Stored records
[Start of section]
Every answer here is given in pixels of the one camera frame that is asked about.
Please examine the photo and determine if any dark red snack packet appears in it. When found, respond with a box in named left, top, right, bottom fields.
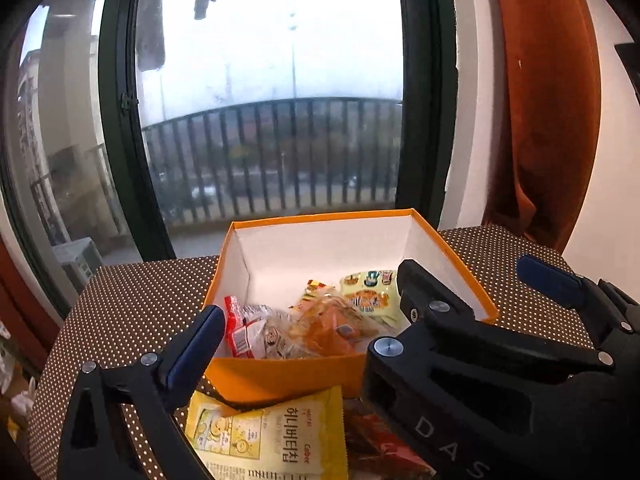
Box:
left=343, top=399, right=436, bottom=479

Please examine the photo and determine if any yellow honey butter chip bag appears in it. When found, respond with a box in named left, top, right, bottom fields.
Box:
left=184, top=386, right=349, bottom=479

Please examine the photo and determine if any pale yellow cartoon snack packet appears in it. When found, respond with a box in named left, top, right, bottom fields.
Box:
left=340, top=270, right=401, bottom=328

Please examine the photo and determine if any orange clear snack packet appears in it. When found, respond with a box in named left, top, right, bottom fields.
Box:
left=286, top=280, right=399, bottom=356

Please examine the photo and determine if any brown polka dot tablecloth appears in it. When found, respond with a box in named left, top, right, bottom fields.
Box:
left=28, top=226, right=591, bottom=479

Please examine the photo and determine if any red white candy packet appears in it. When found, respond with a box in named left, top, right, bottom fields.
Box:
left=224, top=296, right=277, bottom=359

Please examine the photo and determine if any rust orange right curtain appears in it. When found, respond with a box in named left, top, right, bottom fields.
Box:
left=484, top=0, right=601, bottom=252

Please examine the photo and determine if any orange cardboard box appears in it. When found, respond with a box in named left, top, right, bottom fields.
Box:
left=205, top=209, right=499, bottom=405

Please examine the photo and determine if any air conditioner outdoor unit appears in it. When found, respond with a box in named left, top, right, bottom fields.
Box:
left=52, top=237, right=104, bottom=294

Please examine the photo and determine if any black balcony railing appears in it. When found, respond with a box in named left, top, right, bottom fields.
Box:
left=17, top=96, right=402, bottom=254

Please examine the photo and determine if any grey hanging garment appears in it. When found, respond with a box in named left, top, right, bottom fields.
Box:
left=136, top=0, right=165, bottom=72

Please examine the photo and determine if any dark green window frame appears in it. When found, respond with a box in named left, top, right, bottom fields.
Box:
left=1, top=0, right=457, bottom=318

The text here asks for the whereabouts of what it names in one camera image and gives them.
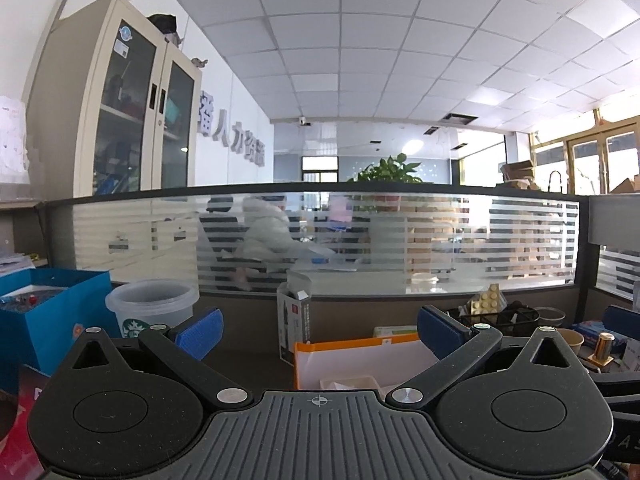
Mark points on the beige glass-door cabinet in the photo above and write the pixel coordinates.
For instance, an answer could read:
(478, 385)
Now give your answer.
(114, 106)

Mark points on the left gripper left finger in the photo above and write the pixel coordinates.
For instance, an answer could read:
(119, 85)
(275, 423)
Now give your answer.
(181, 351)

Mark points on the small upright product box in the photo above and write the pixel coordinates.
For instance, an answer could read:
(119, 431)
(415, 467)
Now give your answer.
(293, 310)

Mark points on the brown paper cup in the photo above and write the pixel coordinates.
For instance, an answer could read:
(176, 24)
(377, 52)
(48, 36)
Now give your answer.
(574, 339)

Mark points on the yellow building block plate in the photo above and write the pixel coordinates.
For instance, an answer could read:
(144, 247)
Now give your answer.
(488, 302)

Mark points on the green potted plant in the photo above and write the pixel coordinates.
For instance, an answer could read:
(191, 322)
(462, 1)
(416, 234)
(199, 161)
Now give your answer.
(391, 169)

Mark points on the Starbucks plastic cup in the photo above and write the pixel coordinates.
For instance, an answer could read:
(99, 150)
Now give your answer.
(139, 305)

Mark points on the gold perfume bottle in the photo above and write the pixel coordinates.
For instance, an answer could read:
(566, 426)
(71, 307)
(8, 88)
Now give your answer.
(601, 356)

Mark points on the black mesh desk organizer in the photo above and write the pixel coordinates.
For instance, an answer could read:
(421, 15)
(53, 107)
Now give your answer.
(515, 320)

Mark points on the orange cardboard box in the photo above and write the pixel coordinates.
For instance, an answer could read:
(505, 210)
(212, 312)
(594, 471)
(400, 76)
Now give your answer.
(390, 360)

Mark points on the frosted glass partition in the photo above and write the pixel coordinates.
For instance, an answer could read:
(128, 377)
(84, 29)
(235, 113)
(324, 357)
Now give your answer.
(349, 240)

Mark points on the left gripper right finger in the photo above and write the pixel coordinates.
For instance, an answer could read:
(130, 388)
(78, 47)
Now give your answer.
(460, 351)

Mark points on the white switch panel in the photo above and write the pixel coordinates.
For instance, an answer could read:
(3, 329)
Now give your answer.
[End of section]
What to do:
Print all of the data exactly, and do not carry over any pictures.

Exercise response:
Every answer here is given in pixels of the one camera frame that is asked about.
Please examine the photo and determine if any dark red snack packet appears in it. When found, respond with a box in named left, top, right, bottom fields.
Box:
left=343, top=399, right=436, bottom=479

Please examine the photo and determine if any yellow honey butter chip bag appears in it. When found, respond with a box in named left, top, right, bottom fields.
Box:
left=184, top=386, right=349, bottom=479

Please examine the photo and determine if any pale yellow cartoon snack packet appears in it. When found, respond with a box in named left, top, right, bottom fields.
Box:
left=340, top=270, right=401, bottom=328

Please examine the photo and determine if any orange clear snack packet appears in it. When found, respond with a box in named left, top, right, bottom fields.
Box:
left=286, top=280, right=399, bottom=356

Please examine the photo and determine if any brown polka dot tablecloth appears in it. When found, respond with a box in named left, top, right, bottom fields.
Box:
left=28, top=226, right=591, bottom=479

Please examine the photo and determine if any red white candy packet appears in it. When found, respond with a box in named left, top, right, bottom fields.
Box:
left=224, top=296, right=277, bottom=359

Please examine the photo and determine if any rust orange right curtain appears in it. When found, respond with a box in named left, top, right, bottom fields.
Box:
left=484, top=0, right=601, bottom=252

Please examine the photo and determine if any orange cardboard box appears in it. When found, respond with a box in named left, top, right, bottom fields.
Box:
left=205, top=209, right=499, bottom=405

Please examine the photo and determine if any air conditioner outdoor unit appears in it. When found, respond with a box in named left, top, right, bottom fields.
Box:
left=52, top=237, right=104, bottom=294

Please examine the photo and determine if any black balcony railing appears in it. When found, respond with a box in named left, top, right, bottom fields.
Box:
left=17, top=96, right=402, bottom=254

Please examine the photo and determine if any grey hanging garment appears in it. When found, respond with a box in named left, top, right, bottom fields.
Box:
left=136, top=0, right=165, bottom=72

Please examine the photo and determine if any dark green window frame appears in it. When found, respond with a box in named left, top, right, bottom fields.
Box:
left=1, top=0, right=457, bottom=318

The text here asks for the whereabouts of what it names in one camera image and gives them.
Mark points on the beige glass-door cabinet in the photo above and write the pixel coordinates.
For instance, an answer could read:
(478, 385)
Now give your answer.
(114, 106)

Mark points on the left gripper left finger in the photo above and write the pixel coordinates.
For instance, an answer could read:
(119, 85)
(275, 423)
Now give your answer.
(181, 351)

Mark points on the small upright product box in the photo above and write the pixel coordinates.
For instance, an answer could read:
(119, 431)
(415, 467)
Now give your answer.
(293, 310)

Mark points on the brown paper cup in the photo above and write the pixel coordinates.
For instance, an answer could read:
(176, 24)
(377, 52)
(48, 36)
Now give your answer.
(574, 339)

Mark points on the yellow building block plate in the photo above and write the pixel coordinates.
For instance, an answer could read:
(144, 247)
Now give your answer.
(488, 302)

Mark points on the green potted plant in the photo above and write the pixel coordinates.
For instance, an answer could read:
(191, 322)
(462, 1)
(416, 234)
(199, 161)
Now give your answer.
(391, 169)

Mark points on the Starbucks plastic cup in the photo above and write the pixel coordinates.
For instance, an answer could read:
(99, 150)
Now give your answer.
(139, 305)

Mark points on the gold perfume bottle in the photo above and write the pixel coordinates.
For instance, an answer could read:
(566, 426)
(71, 307)
(8, 88)
Now give your answer.
(601, 356)

Mark points on the black mesh desk organizer in the photo above and write the pixel coordinates.
For instance, an answer could read:
(421, 15)
(53, 107)
Now give your answer.
(515, 320)

Mark points on the orange cardboard box in the photo above and write the pixel coordinates.
For instance, an answer could read:
(505, 210)
(212, 312)
(594, 471)
(400, 76)
Now give your answer.
(390, 360)

Mark points on the frosted glass partition in the photo above and write the pixel coordinates.
For instance, an answer could read:
(128, 377)
(84, 29)
(235, 113)
(324, 357)
Now give your answer.
(349, 240)

Mark points on the left gripper right finger in the photo above and write the pixel coordinates.
For instance, an answer could read:
(130, 388)
(78, 47)
Now give your answer.
(460, 351)

Mark points on the white switch panel in the photo above and write the pixel coordinates.
For instance, an answer could read:
(3, 329)
Now give your answer.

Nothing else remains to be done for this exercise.